….
La iluminación de María adviene junto al sepulcro, es decir, ante el vacío del amado, y en una dolorosa situación de pérdida que la conduce al llanto. Es en este contexto, y en el preciso instante en que se asoma al vacío, cuando, según el evangelista, distingue dos ángeles vestidos de blanco. El cristianismo entero puede resumirse en la frase “una luz brilló en la oscuridad” (Juan 1, 5). Para ver al ángel hay que asomarse al sepulcro. Para abrirse a la experiencia espiritual, deben romperse las esperanzas humanas.
“Mujer, ¿por qué lloras?” ¿Dónde está tu corazón? Esta es siempre la pregunta oportuna, la única necesaria para que se abra el ojo de la fe. Y la respuesta es también exacta: “Porque se han llevado a mi Señor y no sé dónde lo han puesto”. Porque no sé dónde está mi norte y porque ignoro dónde buscarlo.
Mientras todo esto sucede, el Maestro está ahí, muy cerca, si bien ella no había reparado en su presencia. Cuando al fin le ve, le toma por el hortelano, no le reconoce. No es cuestión de que nuestra luz no esté, sino de que no sabemos verla. Los sentidos naturales no tienen acceso a la verdad del mundo. Nuestros ojos están ciegos hasta que sucede lo único que puede alumbrarlos.

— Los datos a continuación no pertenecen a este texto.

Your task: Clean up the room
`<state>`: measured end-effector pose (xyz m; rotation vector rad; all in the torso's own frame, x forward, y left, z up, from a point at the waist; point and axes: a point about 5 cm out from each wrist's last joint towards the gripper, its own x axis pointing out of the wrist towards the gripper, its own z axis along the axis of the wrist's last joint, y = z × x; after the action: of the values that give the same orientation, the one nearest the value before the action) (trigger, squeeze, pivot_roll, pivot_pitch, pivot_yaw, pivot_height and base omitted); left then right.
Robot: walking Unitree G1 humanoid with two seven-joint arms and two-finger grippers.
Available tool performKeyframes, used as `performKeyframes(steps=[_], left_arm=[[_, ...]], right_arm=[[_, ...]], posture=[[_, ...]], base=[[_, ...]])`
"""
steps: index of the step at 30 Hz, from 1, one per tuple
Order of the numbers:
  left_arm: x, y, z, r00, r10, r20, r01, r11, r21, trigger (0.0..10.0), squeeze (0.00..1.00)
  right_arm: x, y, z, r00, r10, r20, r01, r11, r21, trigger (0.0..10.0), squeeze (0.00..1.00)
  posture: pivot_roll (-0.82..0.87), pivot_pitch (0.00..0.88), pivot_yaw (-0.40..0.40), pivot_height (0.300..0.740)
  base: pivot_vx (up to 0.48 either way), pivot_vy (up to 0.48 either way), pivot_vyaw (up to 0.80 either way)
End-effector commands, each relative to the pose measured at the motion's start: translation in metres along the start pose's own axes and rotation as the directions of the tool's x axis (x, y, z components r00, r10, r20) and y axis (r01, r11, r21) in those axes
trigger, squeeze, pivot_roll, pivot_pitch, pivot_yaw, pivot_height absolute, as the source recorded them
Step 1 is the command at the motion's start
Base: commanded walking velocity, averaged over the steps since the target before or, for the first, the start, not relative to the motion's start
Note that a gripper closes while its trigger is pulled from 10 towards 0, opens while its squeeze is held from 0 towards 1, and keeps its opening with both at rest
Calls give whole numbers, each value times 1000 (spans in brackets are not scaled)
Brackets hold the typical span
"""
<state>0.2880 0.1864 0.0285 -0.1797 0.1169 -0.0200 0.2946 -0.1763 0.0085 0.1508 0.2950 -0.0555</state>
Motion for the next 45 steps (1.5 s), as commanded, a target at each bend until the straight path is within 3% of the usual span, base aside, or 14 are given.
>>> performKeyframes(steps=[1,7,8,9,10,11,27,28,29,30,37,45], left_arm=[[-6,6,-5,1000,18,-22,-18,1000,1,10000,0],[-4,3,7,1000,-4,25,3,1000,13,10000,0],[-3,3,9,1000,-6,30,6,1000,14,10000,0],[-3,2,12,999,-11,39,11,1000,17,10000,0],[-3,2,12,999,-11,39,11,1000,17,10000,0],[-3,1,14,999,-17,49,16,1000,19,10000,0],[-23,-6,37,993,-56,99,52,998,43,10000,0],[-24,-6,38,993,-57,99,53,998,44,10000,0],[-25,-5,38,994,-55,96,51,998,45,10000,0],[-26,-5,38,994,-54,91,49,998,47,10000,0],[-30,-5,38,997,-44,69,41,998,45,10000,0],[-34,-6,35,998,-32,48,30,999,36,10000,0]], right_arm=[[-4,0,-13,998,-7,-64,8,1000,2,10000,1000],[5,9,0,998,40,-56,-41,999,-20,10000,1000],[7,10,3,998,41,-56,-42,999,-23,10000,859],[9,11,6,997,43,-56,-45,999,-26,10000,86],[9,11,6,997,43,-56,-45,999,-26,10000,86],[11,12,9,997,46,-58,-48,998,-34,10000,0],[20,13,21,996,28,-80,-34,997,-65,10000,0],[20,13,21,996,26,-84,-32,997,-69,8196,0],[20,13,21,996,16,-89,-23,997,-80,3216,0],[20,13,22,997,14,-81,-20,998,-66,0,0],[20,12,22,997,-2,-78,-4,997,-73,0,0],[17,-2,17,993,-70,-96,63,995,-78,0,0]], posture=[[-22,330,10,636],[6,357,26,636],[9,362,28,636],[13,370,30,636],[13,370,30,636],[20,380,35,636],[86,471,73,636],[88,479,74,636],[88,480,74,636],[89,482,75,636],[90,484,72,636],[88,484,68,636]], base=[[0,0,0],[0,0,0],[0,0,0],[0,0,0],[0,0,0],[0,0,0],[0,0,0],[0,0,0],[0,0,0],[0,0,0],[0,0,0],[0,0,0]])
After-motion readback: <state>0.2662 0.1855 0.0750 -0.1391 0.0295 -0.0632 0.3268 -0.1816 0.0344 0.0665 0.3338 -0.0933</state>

¡María!, exclama Jesús. ¡Raboní!, responde la mujer. Cuando descubrimos nuestra identidad, descubrimos al tiempo a Quién nos otorga esa identidad, Aquel por quien somos quienes somos. Meditamos para escuchar nuestro nombre. El descubrimiento de Dios es paralelo al de nosotros mismos.
Y es ahora cuando viene lo más significativo y hermoso de este texto: “Noli me tangere. No me toques. Suéltame, que todavía no he subido al Padre”, es decir, no te agarres a tu experiencia de Dios. Suéltala si quieres crecer. No te agarres a ninguna imagen o idea, despréndete de todo para llegar al verdadero Todo. No hagas tres tiendas ante tu particular Tabor, para así instalarte en tu descubrimiento. Si encuentras a Buda, se dice en el zen, mátalo. Muere a tu sentimiento de Dios para ir al verdadero Dios.

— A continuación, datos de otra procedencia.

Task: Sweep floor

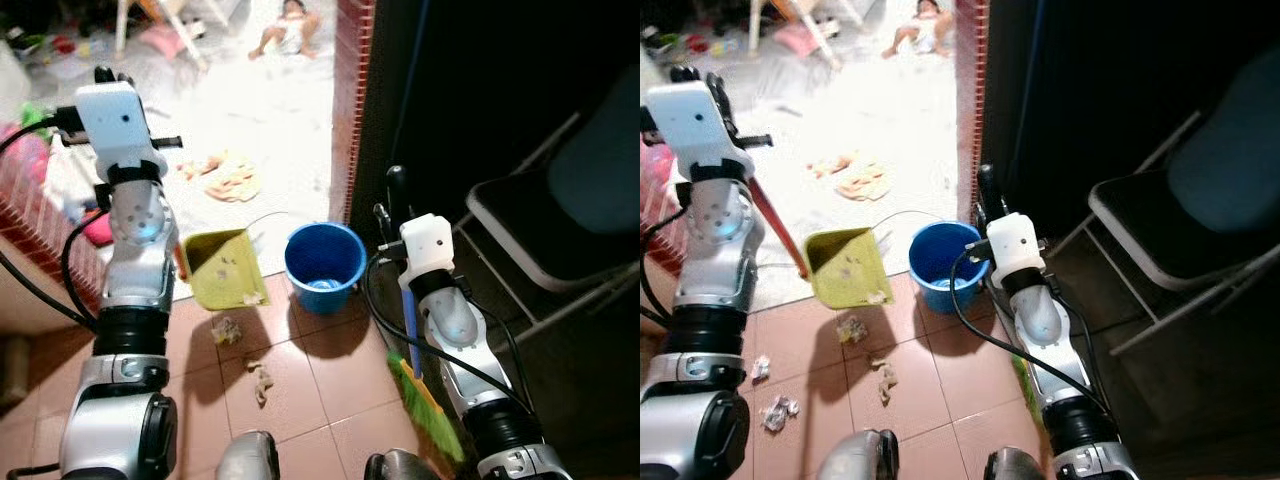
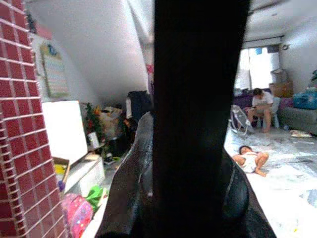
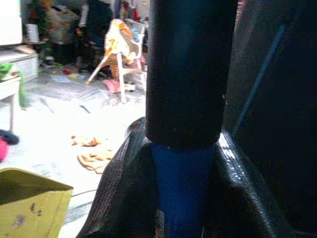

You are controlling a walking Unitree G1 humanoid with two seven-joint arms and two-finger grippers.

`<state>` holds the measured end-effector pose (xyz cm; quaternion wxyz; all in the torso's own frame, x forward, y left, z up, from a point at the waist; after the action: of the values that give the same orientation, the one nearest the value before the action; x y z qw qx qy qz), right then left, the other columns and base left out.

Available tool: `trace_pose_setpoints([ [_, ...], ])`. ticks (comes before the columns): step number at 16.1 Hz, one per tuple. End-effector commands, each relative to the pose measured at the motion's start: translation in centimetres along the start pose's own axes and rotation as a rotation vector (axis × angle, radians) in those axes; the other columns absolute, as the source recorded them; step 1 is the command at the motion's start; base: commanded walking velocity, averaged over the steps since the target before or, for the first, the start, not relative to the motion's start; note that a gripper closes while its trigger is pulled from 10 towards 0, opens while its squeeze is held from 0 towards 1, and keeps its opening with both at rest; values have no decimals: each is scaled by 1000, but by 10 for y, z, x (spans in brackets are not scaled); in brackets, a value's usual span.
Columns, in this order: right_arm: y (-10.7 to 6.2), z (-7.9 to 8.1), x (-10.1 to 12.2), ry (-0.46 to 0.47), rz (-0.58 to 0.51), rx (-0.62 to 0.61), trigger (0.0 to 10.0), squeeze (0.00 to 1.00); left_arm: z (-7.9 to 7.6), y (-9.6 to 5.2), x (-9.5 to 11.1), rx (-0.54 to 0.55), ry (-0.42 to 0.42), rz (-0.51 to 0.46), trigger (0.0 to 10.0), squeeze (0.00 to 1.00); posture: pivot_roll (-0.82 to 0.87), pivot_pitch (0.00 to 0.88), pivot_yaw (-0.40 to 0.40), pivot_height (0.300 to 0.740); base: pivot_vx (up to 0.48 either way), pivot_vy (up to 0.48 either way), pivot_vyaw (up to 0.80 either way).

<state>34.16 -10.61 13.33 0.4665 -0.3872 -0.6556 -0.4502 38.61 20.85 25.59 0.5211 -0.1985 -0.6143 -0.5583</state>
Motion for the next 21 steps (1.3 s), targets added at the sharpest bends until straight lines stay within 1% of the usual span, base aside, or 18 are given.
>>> trace_pose_setpoints([
  [1, 3, 4, 7, -16, -34, 28, 10000, 0, 8, 6, 31, 43, 1, -121, 10000, 0, -52, 13, 28, 740, 0, 0, 0],
  [2, 2, 3, 6, -13, -32, 28, 10000, 0, 7, 5, 31, 40, 4, -117, 10000, 0, -55, 18, 27, 740, 0, 0, 0],
  [9, -1, 1, 4, -6, -21, 22, 10000, 0, 3, 3, 30, 26, 5, -104, 10000, 0, -57, 23, 31, 740, -265, 0, 0],
  [15, -1, 2, 3, -6, -21, 22, 10000, 0, 2, 4, 29, 20, 6, -95, 10000, 0, -57, 25, 33, 740, -341, 0, 0],
  [21, -1, 2, 2, -6, -16, 26, 10000, 0, 1, 1, 24, 10, 18, -78, 10000, 0, -56, 26, 29, 740, -302, 0, 0],
])
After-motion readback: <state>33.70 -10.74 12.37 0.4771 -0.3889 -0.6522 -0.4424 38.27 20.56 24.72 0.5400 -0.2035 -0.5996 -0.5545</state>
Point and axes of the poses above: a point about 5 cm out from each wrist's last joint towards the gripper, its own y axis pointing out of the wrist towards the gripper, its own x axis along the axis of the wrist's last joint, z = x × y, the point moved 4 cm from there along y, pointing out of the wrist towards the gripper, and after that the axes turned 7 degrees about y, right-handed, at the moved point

Este no agarrarse a la aparición, este soltar la propia iluminación es una constante en todos los relatos pascuales. A los caminantes de Emaús, por ejemplo, se les abren los ojos en la fracción del pan y, acto seguido, es cuando el misterioso forastero desaparece. Tras bendecir a los suyos en el camino de Betania –otro ejemplo-, Cristo se aleja de ellos ascendiendo al Cielo. Pero unos y otros, los de Emaús y los otros discípulos, van luego corriendo a proclamar lo que han visto y oído. La condición de su gozo no se cifra sólo en haber sido testigos de una aparición, sino de una desaparición, de un soltar la experiencia tangible. La desaparición –el no agarrarse- es la condición de la libertad y, por ende, lo que permite que ese evento sea auténticamente humano: una invitación, no una imposición. Ausencia y presencia son las dos caras de la misma moneda o, dicho de otro modo, la palabra puede escucharse porque hay silencio, el vacío es la condición de la plenitud. Se hace realidad lo que Jesús había advertido: “Os conviene que yo me vaya” (Juan. 16, 7). “Se alegrará vuestro corazón, y vuestra alegría nadie os la podrá quitar” (Juan 16, 22).
Este fragmento evangélico concluye diciendo que “María fue y anunció a los discípulos: He visto al Señor y ha dicho esto”. La iluminación termina en anuncio. El iluminado no se queda al calor de su gloria descubierta, sino que hace a los demás partícipes de ella. Toda experiencia mística –y ese es su criterio de verificación- deriva en profecía.